• [Exercise directions] Within the lines below, the span from the line with "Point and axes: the" to the line with "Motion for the", both ends included, is to be reproduced exactly, with pictures omitted.

• [Raw data]

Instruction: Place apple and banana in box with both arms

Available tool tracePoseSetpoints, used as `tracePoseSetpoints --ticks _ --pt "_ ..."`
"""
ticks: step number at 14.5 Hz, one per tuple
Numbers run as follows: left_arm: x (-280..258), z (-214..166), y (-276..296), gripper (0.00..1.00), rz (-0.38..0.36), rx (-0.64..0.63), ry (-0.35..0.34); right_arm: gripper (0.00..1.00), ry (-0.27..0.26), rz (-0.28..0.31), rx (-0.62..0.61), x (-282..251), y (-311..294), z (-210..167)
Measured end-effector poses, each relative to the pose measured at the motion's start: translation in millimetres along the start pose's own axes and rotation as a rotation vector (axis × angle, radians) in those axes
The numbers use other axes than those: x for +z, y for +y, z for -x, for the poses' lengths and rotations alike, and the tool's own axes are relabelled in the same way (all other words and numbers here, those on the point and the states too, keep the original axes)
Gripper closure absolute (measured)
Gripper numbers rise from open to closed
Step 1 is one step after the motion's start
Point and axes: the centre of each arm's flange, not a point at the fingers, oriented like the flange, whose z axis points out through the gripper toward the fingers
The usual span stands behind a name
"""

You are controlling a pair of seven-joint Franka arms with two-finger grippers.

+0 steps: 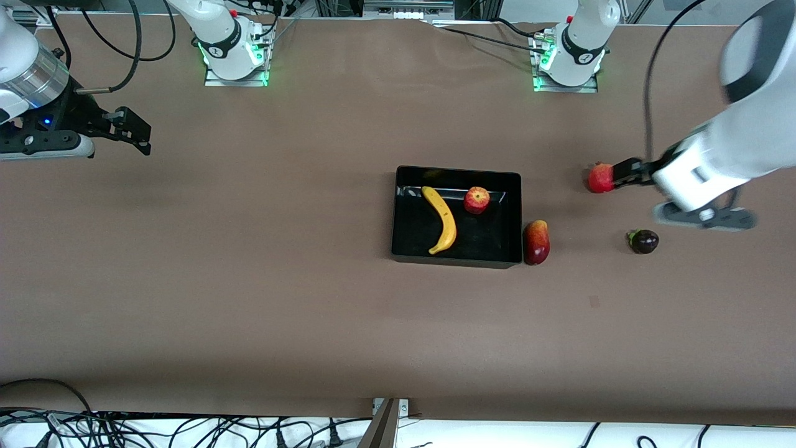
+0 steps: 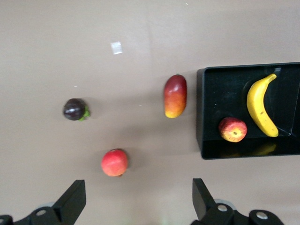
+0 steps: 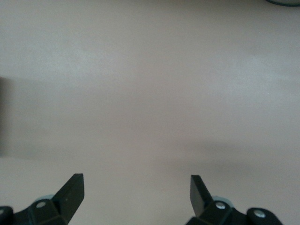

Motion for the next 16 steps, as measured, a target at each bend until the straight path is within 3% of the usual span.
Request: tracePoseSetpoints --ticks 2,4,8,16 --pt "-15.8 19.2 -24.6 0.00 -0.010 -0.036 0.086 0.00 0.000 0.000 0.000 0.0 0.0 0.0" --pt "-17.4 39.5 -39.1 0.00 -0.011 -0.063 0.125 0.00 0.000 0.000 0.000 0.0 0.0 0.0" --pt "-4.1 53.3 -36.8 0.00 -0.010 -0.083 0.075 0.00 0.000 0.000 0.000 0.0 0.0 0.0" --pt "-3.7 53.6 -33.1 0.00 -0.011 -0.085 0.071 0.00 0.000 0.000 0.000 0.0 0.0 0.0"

• [Problem solution]
Point and axes: the centre of each arm's flange, not a point at the fingers, oriented like the flange, whose z axis points out through the gripper toward the fingers
The usual span stands behind a name
"""

You are controlling a pair of seven-joint Franka arms with two-finger grippers.

+0 steps: 
+0 steps: 
+0 steps: 

Motion for the next 16 steps, as measured, a target at each bend until the straight path is within 3% of the usual span.

What needed an answer now has one.